I recently asked other sex educators and therapists what books they recommended for couples struggling with low desire. Here are three that rose to the top of the list:
When Your Sex Drives Don’t Match Up by Sandra Pertot
Reclaiming Your Sexual Self by Kathryn Hall
The Sex Starved Marriage by Michele Weiner-Davis (who also has a TEDx talk)
4. (This is the bad news.) If what you’re looking for is spontaneous, out-of-the-blue desire, the nonpharmaceutical interventions will not give you that.
What education, mindfulness, CBT, etc, give you is greater pleasure, more openness, and skills to create context that really make the most of responsive desire. They may sometimes lead to spontaneous desire, but that’s not even their goal. Their goal is to support you in learning to enjoy sex.
Alas, our culture teaches us is that spontaneous desire isn’t just fun, it’s the only “normal” kind of desire. (Which it isn’t.) So a lot of people resist the idea of embracing responsive desire and instead seek out any intervention that can give them desire for sex without their having to invest any effort in creating pleasure for themselves.

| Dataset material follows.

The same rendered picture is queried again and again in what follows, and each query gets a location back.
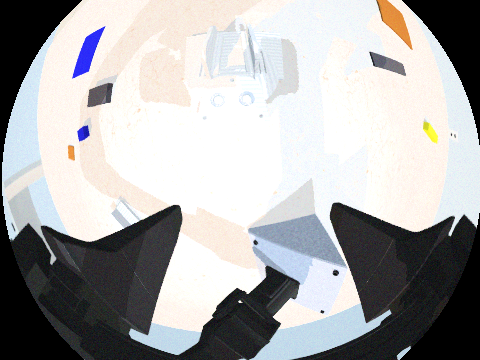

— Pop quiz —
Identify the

5. No pharmaceutical will give you spontaneous desire either — at least, not safely.
Because there aren’t any drugs, qed.
Good thing you know that spontaneous desire isn’t the only normal, healthy way to experience desire, right?
So what do we do with these five things?
I’m going to offer an imperfect analogy here, comparing sexual orientation with desire style. I don’t in any way intend to imply that desire style is “innate” or a “trait.” It’s not. It’s a response to stimuli, and since stimuli change all the time, desire changes all the time too. The majority of people will experience both spontaneous and responsive desire at various times in their life, as their relationships, their stress levels, their bodies, and their lives change. I only want to show you a strategy for thinking critically about the idea of there being “one true kind of desire.”
Here is my imperfect analogy:
Until 1972, “homosexuality” was a clinical diagnosis in the bible of the American Psychiatric Association, the Diagnostic and Statistical Manual (DSM). That is: it was a “disease.”
Now, in the twenty-first century, homosexuality is viewed as a normal variation on human sexual orientation, as normal and healthy as being heterosexual. People only “suffer” from homosexuality when they are oppressed , stigmatized, and discriminated against on the basis on their sexual orientation.
What if we think of responsive desire in the same way? Not an illness at all, but a normal and healthy variation on human sexual desire.
Do we really need a pill for it?
Or do we just need to create space in our culture for a wider variety of normal experiences?
Do we, each of us, just need to consider the possibility that nearly everything we’ve ever been taught about how sexual desire, arousal, and pleasure work… is wrong?
So no. There is no “pink pill.”
There may never be one.
But what we might get instead is a revolution in the way we understand what it means to be a sexual human in the modern world.
Emily Nagoski is the author of Come as You Are: the surprising new science that will transform your sex life (2015). She’s been a sex educator for 19 years.